Limitations & Future Work¶
- Computational Cost: Training a score network for each domain pair is time-consuming and hard to scale. Distilling diffusion backbones into lightweight field predictors is a potential direction.
- Saturation on Benchmarks: Achieving 100% AUROC on several tasks suggests these industrial datasets may have relatively simple domain pairings; broader validation on subtler anomalies is needed.

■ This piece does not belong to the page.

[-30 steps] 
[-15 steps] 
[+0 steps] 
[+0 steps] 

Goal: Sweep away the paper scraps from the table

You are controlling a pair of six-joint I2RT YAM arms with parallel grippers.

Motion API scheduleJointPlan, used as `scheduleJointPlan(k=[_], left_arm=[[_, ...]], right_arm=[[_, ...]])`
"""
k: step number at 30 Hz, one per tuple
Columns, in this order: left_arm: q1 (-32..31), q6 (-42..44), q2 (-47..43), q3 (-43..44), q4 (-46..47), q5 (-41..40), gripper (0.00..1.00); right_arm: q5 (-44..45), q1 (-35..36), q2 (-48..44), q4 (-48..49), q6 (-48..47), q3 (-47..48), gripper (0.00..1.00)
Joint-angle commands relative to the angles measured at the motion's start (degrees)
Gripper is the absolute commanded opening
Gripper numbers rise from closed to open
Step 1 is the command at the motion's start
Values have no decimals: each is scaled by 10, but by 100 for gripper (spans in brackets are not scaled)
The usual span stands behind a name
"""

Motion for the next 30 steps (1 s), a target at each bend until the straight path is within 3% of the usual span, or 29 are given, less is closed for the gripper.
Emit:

- Amortized Alignment: Currently, each new target domain requires training a score network. Amortized alignment could enable a more universal source model.
Related Work & Insights¶
- vs. Diffusion Reconstruction (AnoDDPM / DDAD): These methods use the magnitude of reconstruction residuals. Ours identifies that magnitude is non-diagnostic and switches to temporal stationarity and directional components.
- vs. Domain Adaptation (SHOT / TENT): General transfer methods often erase anomaly-sensitive directions during alignment. Ours aligns in a low-dimensional REF space using Procrustes to preserve directional integrity.
- vs. Feature Matching (PatchCore): These lack cross-domain alignment mechanisms in the feature space; REF provides a dynamical test with theoretical transfer guarantees.
Rating¶
- Novelty: ⭐⭐⭐⭐⭐ Redefining anomalies as non-stationary residual dynamics is highly original.
- Experimental Thoroughness: ⭐⭐⭐⭐ Strong results across 9 tasks, though saturated on industrial benchmarks.
- Writing Quality: ⭐⭐⭐⭐ Clear structure, though notationally dense with core proofs consigned to the supplement.
- Value: ⭐⭐⭐⭐ High utility for industrial inspection with solid theoretical backing, despite training costs.